Я не люблю её, это неправда. Это не может быть правдой. Я беспокоюсь о ней. Мне хочется, чтобы она была в безопасности. Но она умеет защищать себя, постоять за себя. ...Это не помогло ей там, в лесу. Когда тварь откусила ей ухо, пальцы на ноге, оставила длинные шрамы на шее...
Мысль беспокоит. Её могу оформить её в слова или в образы, но она уже есть, я предчувствую её. Предчувствую изменения, которые она несёт. Что-то очень важное.
- Ты должен. - Негромко говорит Мастер. - Твой долг в том, чтобы всё исправить. Ты виновен - и ты вынес себе приговор. Теперь черёд кары. Таковы правила.
Десять: есть только один зверь, который, уже победив, оставляет жертву живой. Зверь, который подчиняется приказам.
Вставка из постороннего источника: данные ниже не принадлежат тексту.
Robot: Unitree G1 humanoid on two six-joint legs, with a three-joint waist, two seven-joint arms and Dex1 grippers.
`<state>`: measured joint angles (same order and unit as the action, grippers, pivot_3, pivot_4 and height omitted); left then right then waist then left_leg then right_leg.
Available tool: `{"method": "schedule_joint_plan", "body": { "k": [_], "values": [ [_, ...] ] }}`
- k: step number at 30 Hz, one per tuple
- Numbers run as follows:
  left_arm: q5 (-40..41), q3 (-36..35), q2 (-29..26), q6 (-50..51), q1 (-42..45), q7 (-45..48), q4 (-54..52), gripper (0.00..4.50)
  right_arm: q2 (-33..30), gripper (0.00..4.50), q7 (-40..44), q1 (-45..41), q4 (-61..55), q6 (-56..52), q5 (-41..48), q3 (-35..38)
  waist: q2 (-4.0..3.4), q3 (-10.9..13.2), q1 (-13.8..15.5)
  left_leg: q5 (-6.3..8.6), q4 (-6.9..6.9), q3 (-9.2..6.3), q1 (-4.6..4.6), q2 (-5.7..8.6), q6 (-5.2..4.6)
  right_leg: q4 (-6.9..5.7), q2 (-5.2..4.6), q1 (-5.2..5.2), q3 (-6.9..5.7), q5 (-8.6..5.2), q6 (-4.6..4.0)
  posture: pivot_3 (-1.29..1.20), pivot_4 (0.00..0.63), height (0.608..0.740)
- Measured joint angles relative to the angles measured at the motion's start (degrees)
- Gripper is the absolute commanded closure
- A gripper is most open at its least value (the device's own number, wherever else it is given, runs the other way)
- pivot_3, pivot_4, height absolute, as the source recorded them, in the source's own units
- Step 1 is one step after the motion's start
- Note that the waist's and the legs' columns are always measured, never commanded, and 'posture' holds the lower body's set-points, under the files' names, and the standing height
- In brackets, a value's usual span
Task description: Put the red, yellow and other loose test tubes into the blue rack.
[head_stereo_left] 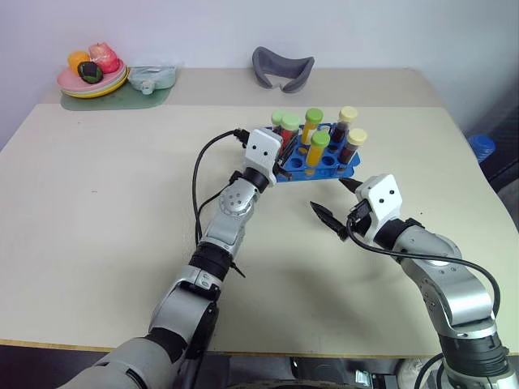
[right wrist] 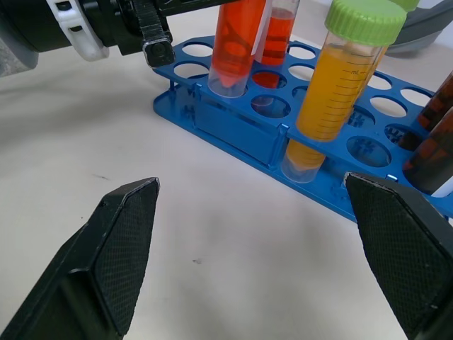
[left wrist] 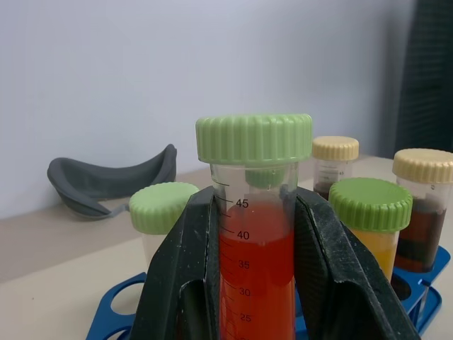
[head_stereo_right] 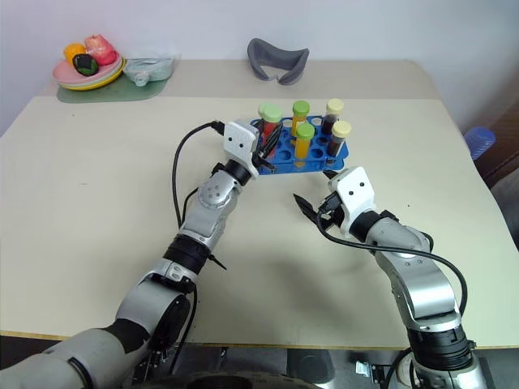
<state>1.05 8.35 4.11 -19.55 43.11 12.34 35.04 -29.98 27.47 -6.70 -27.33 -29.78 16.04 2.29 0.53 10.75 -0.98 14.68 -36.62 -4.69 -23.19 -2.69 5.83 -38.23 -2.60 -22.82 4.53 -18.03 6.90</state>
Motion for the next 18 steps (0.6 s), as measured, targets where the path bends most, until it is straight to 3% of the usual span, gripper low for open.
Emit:
{"method": "schedule_joint_plan", "body": {
  "k": [10, 11, 16, 18],
  "values": [
    [-0.8, -0.1, 0.0, -0.1, -0.1, 0.1, 2.8, 3.73, 0.1, 0.17, -0.1, -0.1, -0.1, 0.0, 0.0, -0.4, 0.0, 0.0, -0.1, 0.0, 0.01, -0.01, 0.0, 0.0, 0.0, 0.0, 0.0, 0.0, 0.0, 0.0, 0.0, 0.0, 0.15, 0.74],
    [-0.5, -0.3, 0.0, -0.1, -0.1, 0.4, 2.9, 2.71, 0.1, 0.17, -0.1, -0.1, -0.1, 0.0, 0.0, -0.5, 0.0, 0.0, -0.1, 0.0, 0.01, -0.01, 0.0, 0.0, 0.0, 0.01, 0.0, 0.0, 0.0, 0.0, 0.0, 0.0, 0.15, 0.74],
    [1.0, -1.3, 0.2, 0.9, -1.1, 2.3, 1.2, 0.49, 0.1, 0.17, 0.0, -0.1, -0.1, 0.0, 0.1, -0.8, 0.0, 0.0, -0.1, 0.0, 0.01, -0.01, 0.0, 0.0, 0.0, 0.0, 0.0, 0.0, 0.0, 0.0, 0.0, 0.0, 0.15, 0.74],
    [2.6, -1.7, -0.7, 2.7, -3.2, 4.1, -2.6, 0.49, 0.1, 0.17, 0.1, -0.1, -0.1, 0.0, 0.3, -0.6, 0.0, 0.0, -0.2, 0.0, 0.02, -0.01, 0.01, -0.01, 0.0, 0.0, 0.01, -0.01, 0.0, 0.0, 0.0, 0.0, 0.15, 0.74]
  ]
}}
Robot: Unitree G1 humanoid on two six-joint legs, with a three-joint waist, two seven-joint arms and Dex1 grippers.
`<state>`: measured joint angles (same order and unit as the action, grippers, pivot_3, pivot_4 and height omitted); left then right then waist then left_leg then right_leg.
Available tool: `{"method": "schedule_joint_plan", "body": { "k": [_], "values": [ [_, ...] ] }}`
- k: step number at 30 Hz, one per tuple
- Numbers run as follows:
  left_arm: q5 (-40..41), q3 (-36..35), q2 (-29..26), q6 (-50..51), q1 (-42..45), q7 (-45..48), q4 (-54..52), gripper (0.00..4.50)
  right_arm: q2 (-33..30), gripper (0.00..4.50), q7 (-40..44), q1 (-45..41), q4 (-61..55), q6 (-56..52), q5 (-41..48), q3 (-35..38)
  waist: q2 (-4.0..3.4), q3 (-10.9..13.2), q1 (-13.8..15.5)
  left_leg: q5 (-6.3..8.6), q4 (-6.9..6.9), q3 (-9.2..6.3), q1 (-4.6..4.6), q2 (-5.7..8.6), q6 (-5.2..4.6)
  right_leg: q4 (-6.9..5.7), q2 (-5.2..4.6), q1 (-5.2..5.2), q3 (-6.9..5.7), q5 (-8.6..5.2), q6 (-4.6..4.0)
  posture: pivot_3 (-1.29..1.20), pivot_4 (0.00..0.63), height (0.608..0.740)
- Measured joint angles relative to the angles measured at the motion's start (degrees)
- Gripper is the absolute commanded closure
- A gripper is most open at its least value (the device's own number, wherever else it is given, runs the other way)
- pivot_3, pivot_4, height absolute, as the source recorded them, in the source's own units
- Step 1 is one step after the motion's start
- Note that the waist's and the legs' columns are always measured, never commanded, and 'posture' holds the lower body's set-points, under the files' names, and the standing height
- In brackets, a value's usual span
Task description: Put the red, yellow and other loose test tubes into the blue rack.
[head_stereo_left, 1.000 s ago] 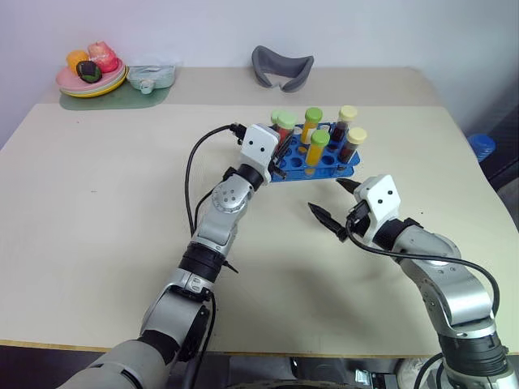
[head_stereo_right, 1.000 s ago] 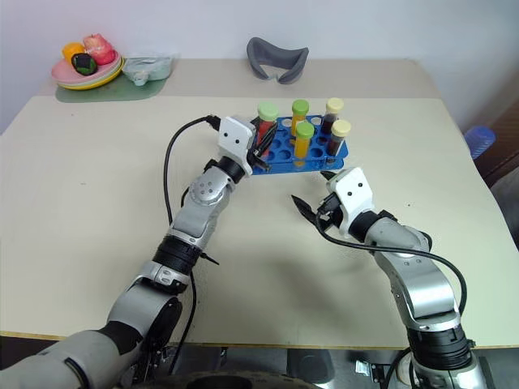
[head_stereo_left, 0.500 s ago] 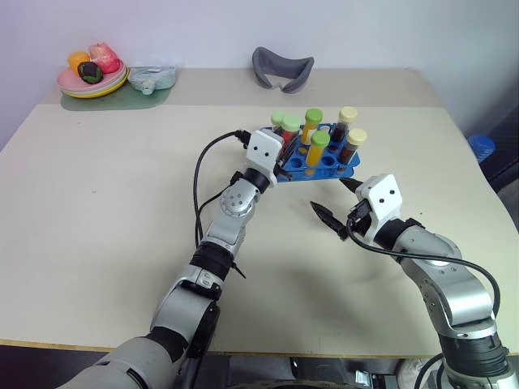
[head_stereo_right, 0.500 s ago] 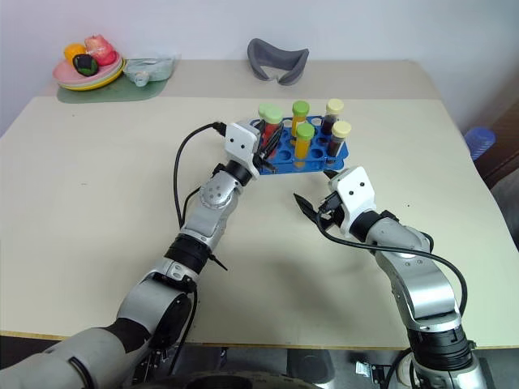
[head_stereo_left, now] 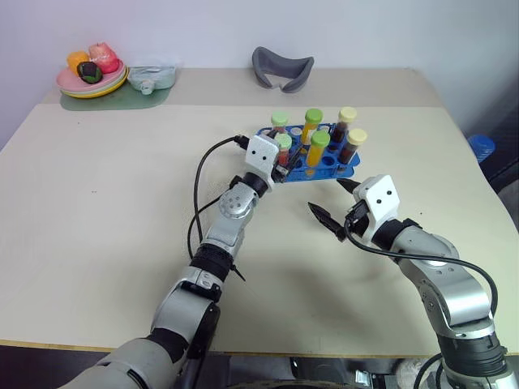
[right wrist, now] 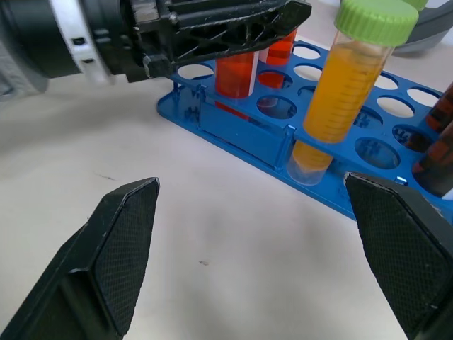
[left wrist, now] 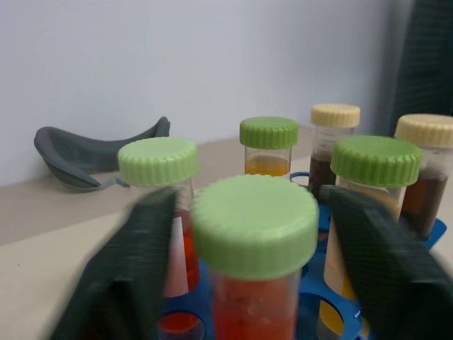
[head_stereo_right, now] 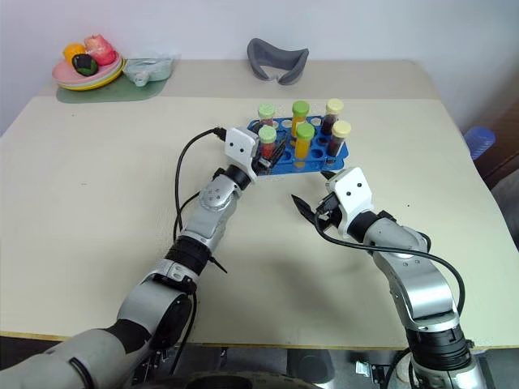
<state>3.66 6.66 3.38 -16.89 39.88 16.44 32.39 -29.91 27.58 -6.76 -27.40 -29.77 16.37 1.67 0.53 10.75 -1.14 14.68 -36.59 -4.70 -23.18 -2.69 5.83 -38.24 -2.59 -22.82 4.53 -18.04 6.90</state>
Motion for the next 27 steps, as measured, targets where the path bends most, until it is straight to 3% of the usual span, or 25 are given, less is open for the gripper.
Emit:
{"method": "schedule_joint_plan", "body": {
  "k": [4, 9, 14, 20, 27],
  "values": [
    [4.8, -1.3, -4.4, 6.6, -6.5, 4.3, -13.2, 0.49, -0.6, 0.17, 2.0, 1.2, -0.2, -0.5, 2.9, 2.7, -0.01, 0.0, -0.2, 0.0, 0.04, 0.0, 0.01, -0.01, 0.0, 0.0, 0.0, 0.0, 0.01, 0.0, 0.0, 0.0, 0.15, 0.74],
    [12.0, -9.3, -20.0, 20.2, -20.1, 9.0, -35.1, 0.49, -5.5, 0.17, 7.2, 6.6, -0.2, -1.6, 7.5, 10.8, -0.04, 0.0, -0.9, 0.16, 0.16, -0.02, 0.23, -0.03, -0.29, -0.04, -0.02, 0.15, 0.01, -0.01, -0.01, 0.0, 0.15, 0.74],
    [13.4, -17.7, -30.9, 26.7, -33.1, 11.4, -42.5, 0.49, -8.0, 0.17, 9.9, 7.1, 5.4, 0.8, 7.4, 14.8, -0.03, 0.0, -1.6, 0.2, 0.35, 0.08, 0.88, -0.06, -0.34, 0.08, 0.02, 0.7, 0.08, -0.02, -0.03, 0.0, 0.15, 0.74],
    [14.9, -25.5, -34.6, 29.5, -43.5, 12.3, -46.0, 0.49, -9.3, 0.17, 12.6, 4.9, 14.3, 5.3, 6.2, 15.4, -0.01, 0.0, -1.2, 0.2, 0.36, 0.09, 0.8, -0.04, -0.34, 0.15, -0.05, 0.7, 0.07, -0.03, -0.03, 0.0, 0.15, 0.74],
    [16.3, -27.6, -34.0, 31.5, -49.2, 11.6, -50.5, 0.49, -9.3, 0.17, 14.3, 1.6, 19.3, 8.5, 4.5, 13.1, -0.01, 0.0, -1.4, 0.2, 0.38, 0.09, 0.81, -0.06, -0.34, 0.13, -0.02, 0.65, 0.08, -0.03, -0.03, 0.0, 0.15, 0.74]
  ]
}}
Вепрь гнал Золушку до дерева, и дерево сжало её гибкими ветвями. Обездвижило, чтобы он прикончил её: испуганную, больную, отчаянную.
Я видел её смерть, десятки её смертей. Но они лишь варианты несбывшегося. Навязчивые, но чуть-чуть... неправильные. Всё было не так. Нельзя доверять тому, что видишь. Зрения недостаточно.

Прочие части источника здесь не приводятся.